---------- Data provided
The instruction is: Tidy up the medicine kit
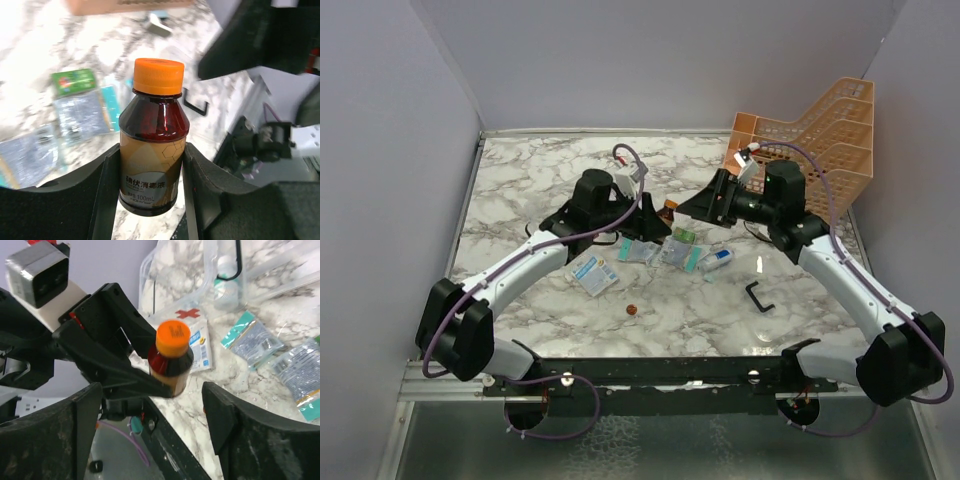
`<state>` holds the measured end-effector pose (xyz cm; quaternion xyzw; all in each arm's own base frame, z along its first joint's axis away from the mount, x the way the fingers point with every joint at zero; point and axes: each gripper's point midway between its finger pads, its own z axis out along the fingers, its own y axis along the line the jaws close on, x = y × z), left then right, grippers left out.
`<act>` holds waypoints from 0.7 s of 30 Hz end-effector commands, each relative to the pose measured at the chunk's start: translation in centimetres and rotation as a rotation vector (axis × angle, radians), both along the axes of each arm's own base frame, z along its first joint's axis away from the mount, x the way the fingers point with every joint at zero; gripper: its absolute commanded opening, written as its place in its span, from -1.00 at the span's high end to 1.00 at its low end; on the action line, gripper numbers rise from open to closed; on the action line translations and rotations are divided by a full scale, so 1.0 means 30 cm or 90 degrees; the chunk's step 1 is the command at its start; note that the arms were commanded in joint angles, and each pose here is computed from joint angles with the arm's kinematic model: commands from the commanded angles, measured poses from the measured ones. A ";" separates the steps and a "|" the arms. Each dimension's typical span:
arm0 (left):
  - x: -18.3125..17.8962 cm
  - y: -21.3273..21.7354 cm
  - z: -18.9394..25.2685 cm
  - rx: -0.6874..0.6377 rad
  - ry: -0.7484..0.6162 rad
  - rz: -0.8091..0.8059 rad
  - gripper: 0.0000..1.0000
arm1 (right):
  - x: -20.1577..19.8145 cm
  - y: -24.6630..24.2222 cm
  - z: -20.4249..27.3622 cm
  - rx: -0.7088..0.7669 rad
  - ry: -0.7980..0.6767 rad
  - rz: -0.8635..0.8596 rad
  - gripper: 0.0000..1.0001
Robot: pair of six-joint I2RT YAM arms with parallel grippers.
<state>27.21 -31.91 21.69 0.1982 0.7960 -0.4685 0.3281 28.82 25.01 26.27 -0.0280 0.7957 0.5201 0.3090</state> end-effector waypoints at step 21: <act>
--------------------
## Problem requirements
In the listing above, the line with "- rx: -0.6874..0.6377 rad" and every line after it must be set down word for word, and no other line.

## Result below
  - rx: -0.6874..0.6377 rad
  - ry: -0.7484..0.6162 rad
  - rz: -0.8091..0.8059 rad
  - gripper: 0.0000..1.0000
arm1 (right):
  - x: -20.1577..19.8145 cm
  - y: -24.6630..24.2222 cm
  - z: -20.4249..27.3622 cm
  - rx: -0.7088..0.7669 rad
  - ry: -0.7980..0.6767 rad
  - rz: -0.8635..0.8596 rad
  - gripper: 0.0000..1.0001
Robot: pair of six-joint I2RT YAM arms with parallel grippers.
<state>27.21 -31.91 21.69 0.1982 0.7960 -0.4685 0.3281 28.82 25.01 26.27 -0.0280 0.7957 0.5201 0.3090</state> end-effector waypoints at step 21: <act>

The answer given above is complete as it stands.